L’umore dei tifosi che si è respirato sui social e per le strade era quello di un popolo infastidito e adirato per l’attesa del ritiro della Nuara Card e per l’aumento dei prezzi allo stadio, umore che da un paio di giorni sembra finito sulla parte opposta della bilancia dopo la prima giornata di campionato di Serie C. Festeggiano uniti per un risultato a reti bianche, risultato che senza contestualizzare la partita era vissuto come una “mattanza” la stagione scorsa, perché non ci ha permesso di vivere serenamente nel “mezzo del girone di nostra vita” e piuttosto ci ha fatto finire nella tempesta dei play-out che “Dio Nettuno” ha fatto terminare, per fortuna, nella gioia.
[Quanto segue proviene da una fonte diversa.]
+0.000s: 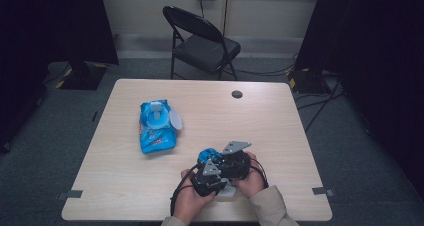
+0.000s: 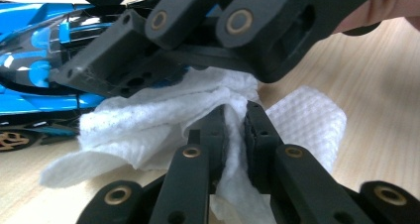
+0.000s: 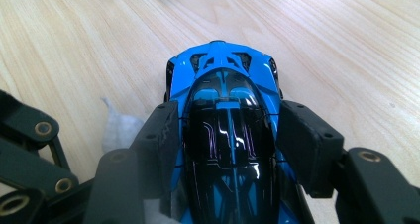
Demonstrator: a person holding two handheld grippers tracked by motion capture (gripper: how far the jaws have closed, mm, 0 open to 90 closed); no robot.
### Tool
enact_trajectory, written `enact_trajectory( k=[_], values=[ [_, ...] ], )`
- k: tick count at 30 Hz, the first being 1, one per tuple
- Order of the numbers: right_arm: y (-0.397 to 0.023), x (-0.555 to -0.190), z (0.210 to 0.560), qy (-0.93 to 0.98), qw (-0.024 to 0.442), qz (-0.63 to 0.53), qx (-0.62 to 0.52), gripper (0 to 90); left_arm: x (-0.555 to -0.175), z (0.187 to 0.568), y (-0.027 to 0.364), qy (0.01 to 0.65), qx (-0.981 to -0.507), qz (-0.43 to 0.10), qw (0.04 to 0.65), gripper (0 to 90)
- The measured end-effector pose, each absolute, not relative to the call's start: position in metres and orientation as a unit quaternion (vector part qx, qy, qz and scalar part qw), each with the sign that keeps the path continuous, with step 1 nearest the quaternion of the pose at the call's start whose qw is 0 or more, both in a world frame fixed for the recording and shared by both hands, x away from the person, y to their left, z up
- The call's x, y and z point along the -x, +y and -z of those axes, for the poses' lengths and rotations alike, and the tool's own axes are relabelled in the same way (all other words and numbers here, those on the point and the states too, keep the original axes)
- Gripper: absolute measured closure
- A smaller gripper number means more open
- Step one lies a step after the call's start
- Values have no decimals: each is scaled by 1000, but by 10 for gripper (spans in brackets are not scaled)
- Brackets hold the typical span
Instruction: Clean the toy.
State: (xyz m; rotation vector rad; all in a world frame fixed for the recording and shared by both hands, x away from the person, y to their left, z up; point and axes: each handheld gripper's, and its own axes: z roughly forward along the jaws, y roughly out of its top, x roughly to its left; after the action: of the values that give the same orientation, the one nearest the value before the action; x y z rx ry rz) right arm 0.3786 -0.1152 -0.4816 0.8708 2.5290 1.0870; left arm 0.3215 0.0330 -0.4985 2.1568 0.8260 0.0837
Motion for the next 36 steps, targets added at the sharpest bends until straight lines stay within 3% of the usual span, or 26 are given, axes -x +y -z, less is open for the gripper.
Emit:
enact_trajectory(
  k=[22, 36],
  values=[
    [-117, -378, 482, 867, 124, -377, -300, 425, -311, 499, 11, 283, -866, -4, 411, 815],
    [-118, -378, 483, 866, 121, -380, -301, 425, -316, 492, 56, 303, -867, -25, 394, 815]
  ],
)
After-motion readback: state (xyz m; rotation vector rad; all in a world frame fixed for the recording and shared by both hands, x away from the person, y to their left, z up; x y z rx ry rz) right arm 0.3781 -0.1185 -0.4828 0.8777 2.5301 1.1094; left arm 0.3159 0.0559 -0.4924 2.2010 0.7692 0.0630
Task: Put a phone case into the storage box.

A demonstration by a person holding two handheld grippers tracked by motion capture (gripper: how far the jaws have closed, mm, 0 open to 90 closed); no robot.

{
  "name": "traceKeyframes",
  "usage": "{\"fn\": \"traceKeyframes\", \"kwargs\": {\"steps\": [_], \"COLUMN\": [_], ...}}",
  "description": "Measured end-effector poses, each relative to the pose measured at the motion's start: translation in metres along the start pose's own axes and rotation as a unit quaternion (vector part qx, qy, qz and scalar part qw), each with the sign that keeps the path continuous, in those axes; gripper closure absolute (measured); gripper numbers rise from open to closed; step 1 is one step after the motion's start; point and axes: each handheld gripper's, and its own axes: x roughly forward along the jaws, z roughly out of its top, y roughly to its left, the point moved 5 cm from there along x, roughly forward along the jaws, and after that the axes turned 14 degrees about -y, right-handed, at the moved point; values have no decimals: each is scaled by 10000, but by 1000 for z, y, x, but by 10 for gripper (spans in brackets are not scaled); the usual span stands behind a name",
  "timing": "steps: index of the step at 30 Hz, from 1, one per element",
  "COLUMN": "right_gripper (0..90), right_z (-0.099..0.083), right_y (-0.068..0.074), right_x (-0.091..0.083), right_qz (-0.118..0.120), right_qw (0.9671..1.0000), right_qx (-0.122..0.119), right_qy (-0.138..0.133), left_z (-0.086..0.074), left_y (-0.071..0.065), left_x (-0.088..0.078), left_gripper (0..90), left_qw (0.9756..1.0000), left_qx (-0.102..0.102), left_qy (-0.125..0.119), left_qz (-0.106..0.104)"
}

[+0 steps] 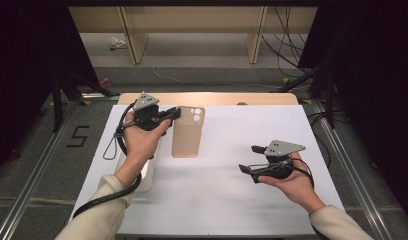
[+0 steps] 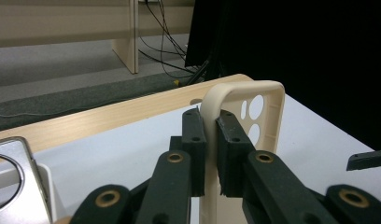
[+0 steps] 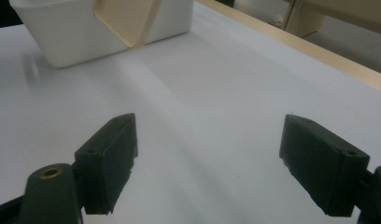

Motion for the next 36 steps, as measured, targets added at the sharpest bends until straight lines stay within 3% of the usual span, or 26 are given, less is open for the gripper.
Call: {"fn": "traceKeyframes", "kwargs": {"steps": [36], "right_gripper": [199], "right_z": [-4], "right_y": [-10], "right_x": [-15], "right_qz": [-228], "right_qw": [9995], "right_qx": [190], "right_qy": [-95], "left_z": [24], "left_y": [39], "left_x": [-19], "left_gripper": [828], "left_qw": [9991], "left_qx": [-66], "left_qy": [-222], "left_qz": [366]}}
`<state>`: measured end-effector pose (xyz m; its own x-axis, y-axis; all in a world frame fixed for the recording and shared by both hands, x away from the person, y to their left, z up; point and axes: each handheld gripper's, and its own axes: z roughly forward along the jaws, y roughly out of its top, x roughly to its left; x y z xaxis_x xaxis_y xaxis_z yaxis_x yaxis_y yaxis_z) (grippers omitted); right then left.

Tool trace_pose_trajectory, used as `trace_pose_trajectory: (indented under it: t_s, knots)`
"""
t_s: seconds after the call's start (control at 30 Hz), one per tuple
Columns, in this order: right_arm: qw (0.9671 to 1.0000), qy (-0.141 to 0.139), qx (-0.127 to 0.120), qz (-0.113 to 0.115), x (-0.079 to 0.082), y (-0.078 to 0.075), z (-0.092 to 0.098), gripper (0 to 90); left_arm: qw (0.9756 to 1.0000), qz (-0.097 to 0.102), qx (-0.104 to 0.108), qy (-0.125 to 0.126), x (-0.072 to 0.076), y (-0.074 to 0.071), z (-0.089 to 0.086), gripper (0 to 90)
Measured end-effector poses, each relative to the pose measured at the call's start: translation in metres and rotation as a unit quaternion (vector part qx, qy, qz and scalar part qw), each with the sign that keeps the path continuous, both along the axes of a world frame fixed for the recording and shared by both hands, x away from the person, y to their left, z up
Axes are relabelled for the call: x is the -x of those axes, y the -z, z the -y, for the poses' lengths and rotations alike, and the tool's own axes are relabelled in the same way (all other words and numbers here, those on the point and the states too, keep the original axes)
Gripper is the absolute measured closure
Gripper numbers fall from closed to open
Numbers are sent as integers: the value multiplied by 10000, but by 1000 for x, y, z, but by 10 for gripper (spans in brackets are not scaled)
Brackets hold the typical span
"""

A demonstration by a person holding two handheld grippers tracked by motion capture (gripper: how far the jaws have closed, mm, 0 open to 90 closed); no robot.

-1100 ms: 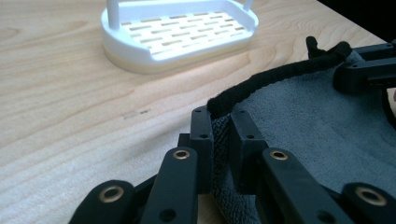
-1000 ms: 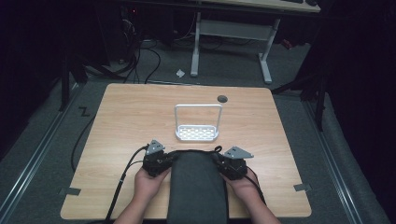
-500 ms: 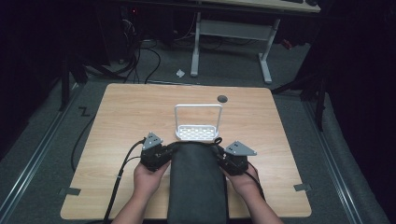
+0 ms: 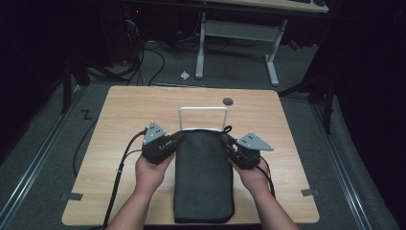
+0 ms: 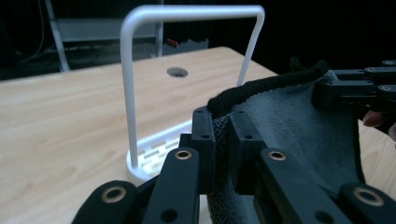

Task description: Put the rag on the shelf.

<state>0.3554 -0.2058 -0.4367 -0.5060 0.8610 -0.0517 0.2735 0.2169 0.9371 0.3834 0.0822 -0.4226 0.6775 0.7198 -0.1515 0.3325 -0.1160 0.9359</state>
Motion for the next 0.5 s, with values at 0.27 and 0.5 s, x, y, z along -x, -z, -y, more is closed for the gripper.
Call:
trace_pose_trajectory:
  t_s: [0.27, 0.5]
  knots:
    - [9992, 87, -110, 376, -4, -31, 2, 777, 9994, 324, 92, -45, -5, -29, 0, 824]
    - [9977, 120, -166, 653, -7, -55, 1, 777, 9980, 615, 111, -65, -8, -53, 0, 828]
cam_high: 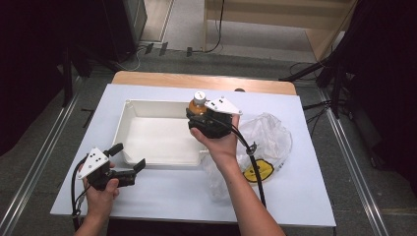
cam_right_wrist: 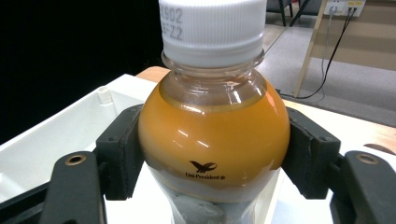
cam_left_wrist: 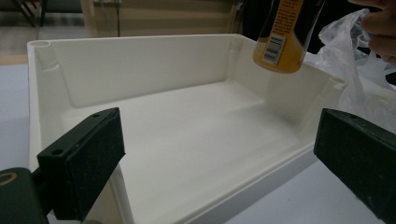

E proprio con l’occhio sull’anno scorso sapevamo che a Salò avremmo trovato una squadra tosta che ha una missione da compiere, incentivata da giocatori che “da copione” sanno cosa devono fare. Il Novara FC, seminuovo e vivo, ha mostrato fame, rabbia e anima in campo, eccetto la prima mezz’ora passata probabilmente a cercare di dimenticarsi la percezione dei 60° in corpo.

Rimane un fatto però. I gol non ci sono stati, da ambo le parti certo, ma a noi degli altri poco importa. Il tentativo del bolide “Oh-Mio-Dio-Che-Cosa-Ha-Fatto” di Riccardo Calcagni rimane la conferma del centrocampo costruito forse su basi superiori alla serie in cui siamo, ma che non sempre può contare su chi con la palla dovrebbe danzare a ritmo di samba davanti al bagnasciuga avversario. Il tentativo di Agyemang su cross di Ongaro ci fa sperare che qualche conchiglia la possiamo raccogliere ma non possiamo aspettare sempre la bassa marea, dovremmo imparare a cavalcare le onde.

Sulla prima partita di campionato non è quasi permesso raccontare male, è una regola implicita del primo appuntamento, fermarsi ad annusare un sogno dove i difetti vengono dimenticati. Sorridere inebetiti e aspettare che la prossima volta succeda di meglio. È anche vero che se si inizia ad amare solo le promesse o le possibilità finisce che ci si illude di qualcosa che non c’è e non è annusare del potenziale o del talento in attesa che esca, ma semplicemente sperare che ci sia. Come sperare che non siano abbagli ma garanzie, come a ritrovarsi con mille kleenex per terra bagnati di cose che hai visto solo tu, come continuare a cantare NOVARA FACCI UN GOL senza averlo ancora visto. Ancora, ancora e ancora.

Per quanto al primo appuntamento la cena sia buona, il vino abbinato, il paesaggio incantevole e il ragazzo di fronte illusoriamente perfetto, arriva il momento del conto: lui ti guarda imbambolato e sussurra “Metà e metà”. E tu ti schianti fragorosamente con il sedere nell’amara realtà.